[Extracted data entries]

——

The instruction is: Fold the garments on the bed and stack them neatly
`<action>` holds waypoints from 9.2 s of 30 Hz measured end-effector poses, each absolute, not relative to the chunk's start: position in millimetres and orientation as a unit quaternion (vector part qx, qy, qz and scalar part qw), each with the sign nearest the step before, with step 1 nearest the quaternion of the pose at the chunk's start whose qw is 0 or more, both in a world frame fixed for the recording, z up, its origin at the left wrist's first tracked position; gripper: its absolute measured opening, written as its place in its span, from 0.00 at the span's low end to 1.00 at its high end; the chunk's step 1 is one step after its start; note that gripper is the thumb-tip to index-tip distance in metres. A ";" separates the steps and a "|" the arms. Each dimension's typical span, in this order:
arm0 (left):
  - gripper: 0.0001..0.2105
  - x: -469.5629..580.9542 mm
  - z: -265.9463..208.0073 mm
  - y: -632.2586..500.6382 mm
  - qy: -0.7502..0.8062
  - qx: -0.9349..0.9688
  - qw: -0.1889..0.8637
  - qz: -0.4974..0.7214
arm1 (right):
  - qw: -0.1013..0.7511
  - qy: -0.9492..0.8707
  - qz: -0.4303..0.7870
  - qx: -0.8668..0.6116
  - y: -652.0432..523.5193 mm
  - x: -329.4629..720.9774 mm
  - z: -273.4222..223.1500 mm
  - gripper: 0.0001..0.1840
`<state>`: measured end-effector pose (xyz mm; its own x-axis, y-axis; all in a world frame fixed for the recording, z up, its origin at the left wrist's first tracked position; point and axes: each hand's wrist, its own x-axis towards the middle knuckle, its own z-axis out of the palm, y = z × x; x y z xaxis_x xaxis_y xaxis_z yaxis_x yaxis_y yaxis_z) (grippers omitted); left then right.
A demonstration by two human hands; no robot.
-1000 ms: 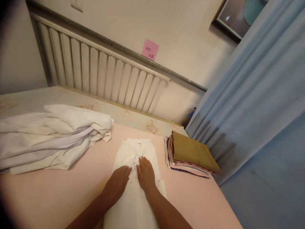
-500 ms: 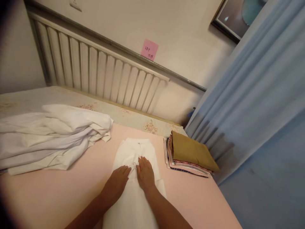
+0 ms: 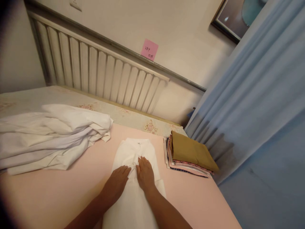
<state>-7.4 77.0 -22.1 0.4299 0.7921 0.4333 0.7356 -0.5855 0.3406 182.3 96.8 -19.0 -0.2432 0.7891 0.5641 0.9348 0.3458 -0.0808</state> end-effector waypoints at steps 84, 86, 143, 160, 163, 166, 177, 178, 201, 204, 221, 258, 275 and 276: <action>0.18 -9.6 -3.5 73.9 0.451 0.849 0.059 0.269 | 0.231 -0.822 -0.022 -0.520 34.2 205.5 15.7 0.28; 0.19 -8.2 -12.9 76.0 0.450 0.846 0.045 0.281 | 0.217 -0.836 -0.052 -0.501 27.8 197.4 5.2 0.31; 0.18 -5.5 -26.1 76.1 0.435 0.847 0.048 0.303 | 0.269 -0.780 -0.078 -0.560 25.0 189.1 -5.8 0.24; 0.20 -4.6 -22.0 80.7 0.452 0.829 0.013 0.330 | 0.261 -0.776 -0.076 -0.570 24.9 188.5 -6.4 0.24; 0.20 -4.2 -24.9 81.7 0.453 0.827 0.019 0.333 | 0.259 -0.776 -0.076 -0.570 25.1 188.6 -6.6 0.24; 0.21 -4.3 -28.3 79.9 0.447 0.835 0.040 0.319 | 0.256 -0.775 -0.073 -0.573 25.5 189.1 -7.1 0.25; 0.21 -5.6 -25.8 76.5 0.447 0.852 0.040 0.272 | 0.253 -0.778 -0.066 -0.571 25.4 189.1 -5.3 0.25; 0.21 -5.5 -25.7 76.6 0.448 0.851 0.040 0.273 | 0.253 -0.778 -0.066 -0.571 25.5 189.0 -5.2 0.25; 0.20 -2.2 -44.2 82.6 0.441 0.844 -0.010 0.305 | 0.234 -0.777 -0.076 -0.580 25.4 189.9 -7.2 0.25; 0.20 -2.8 -40.3 82.2 0.443 0.846 -0.002 0.296 | 0.236 -0.777 -0.080 -0.579 25.8 189.9 -8.0 0.25; 0.19 2.7 -29.6 44.5 0.478 0.804 -0.099 0.339 | 0.263 -0.773 -0.097 -0.569 28.8 189.4 -10.0 0.24; 0.20 7.5 -18.5 4.0 0.521 0.813 -0.108 0.236 | 0.245 -0.810 -0.029 -0.532 -63.4 232.4 1.3 0.28; 0.22 58.0 -18.9 -38.3 0.456 0.866 -0.080 0.189 | 0.260 -0.810 -0.049 -0.524 -66.2 236.3 -2.6 0.26; 0.22 55.1 -17.8 -38.4 0.454 0.867 -0.082 0.191 | 0.260 -0.810 -0.050 -0.524 -66.2 236.2 -2.7 0.26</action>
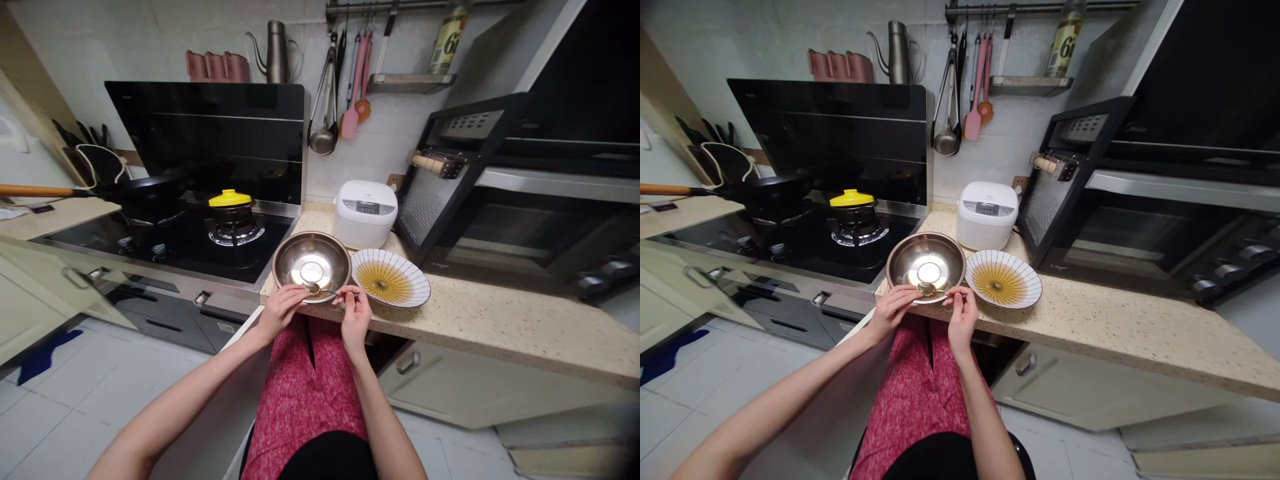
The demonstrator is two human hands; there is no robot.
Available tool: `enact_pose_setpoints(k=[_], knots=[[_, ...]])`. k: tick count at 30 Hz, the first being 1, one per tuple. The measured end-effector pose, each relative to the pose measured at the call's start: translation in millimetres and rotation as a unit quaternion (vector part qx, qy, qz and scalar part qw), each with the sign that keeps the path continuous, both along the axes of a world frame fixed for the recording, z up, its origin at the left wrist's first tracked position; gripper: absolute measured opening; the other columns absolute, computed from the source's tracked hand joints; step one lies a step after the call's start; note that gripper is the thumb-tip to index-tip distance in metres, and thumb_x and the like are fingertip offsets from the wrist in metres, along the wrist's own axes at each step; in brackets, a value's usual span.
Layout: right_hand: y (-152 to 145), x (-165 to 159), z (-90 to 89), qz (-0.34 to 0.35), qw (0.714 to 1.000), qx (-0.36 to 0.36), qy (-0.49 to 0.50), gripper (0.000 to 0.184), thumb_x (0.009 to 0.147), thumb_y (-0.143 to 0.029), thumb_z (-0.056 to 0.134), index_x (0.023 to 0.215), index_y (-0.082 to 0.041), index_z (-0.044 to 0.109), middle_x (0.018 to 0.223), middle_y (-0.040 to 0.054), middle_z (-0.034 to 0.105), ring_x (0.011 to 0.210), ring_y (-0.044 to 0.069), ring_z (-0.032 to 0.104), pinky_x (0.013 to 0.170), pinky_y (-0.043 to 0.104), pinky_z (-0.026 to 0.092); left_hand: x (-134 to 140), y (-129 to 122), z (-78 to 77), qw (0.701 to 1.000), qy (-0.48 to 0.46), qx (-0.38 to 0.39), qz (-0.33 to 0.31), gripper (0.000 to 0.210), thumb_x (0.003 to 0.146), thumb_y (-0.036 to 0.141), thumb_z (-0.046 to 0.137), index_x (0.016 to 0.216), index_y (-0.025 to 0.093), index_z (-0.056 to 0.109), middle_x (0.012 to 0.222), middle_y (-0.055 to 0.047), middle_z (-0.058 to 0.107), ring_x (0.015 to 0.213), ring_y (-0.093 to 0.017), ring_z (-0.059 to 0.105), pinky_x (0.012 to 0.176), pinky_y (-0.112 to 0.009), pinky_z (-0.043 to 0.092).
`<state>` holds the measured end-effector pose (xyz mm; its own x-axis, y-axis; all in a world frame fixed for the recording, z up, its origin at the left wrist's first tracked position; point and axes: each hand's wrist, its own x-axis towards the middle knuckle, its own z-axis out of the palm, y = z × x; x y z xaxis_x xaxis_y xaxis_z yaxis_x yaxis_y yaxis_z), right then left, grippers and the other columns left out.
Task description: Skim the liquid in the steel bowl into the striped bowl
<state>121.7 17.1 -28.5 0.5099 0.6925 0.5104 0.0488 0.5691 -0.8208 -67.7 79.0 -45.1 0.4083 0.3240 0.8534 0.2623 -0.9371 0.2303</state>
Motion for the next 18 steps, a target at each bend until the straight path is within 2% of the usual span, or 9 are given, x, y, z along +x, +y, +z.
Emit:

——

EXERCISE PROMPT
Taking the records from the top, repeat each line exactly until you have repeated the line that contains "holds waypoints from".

THE ANSWER
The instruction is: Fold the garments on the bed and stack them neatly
`<action>` holds waypoints from 9.2 s of 30 Hz measured end-effector poses, each absolute, not relative to the chunk's start: position in millimetres and orientation as a unit quaternion (vector part qx, qy, qz and scalar part qw), each with the sign nearest the step before, with step 1 nearest the quaternion of the pose at the chunk's start whose qw is 0 or more, both in a world frame fixed for the recording, z up, its origin at the left wrist's first tracked position; gripper: its absolute measured opening, written as its place in its span, from 0.00 at the span's low end to 1.00 at its high end; the chunk's step 1 is one step after its start; note that gripper is the thumb-tip to index-tip distance in metres. A ";" separates the steps and a "|" the arms. Each dimension's typical span, in this order:

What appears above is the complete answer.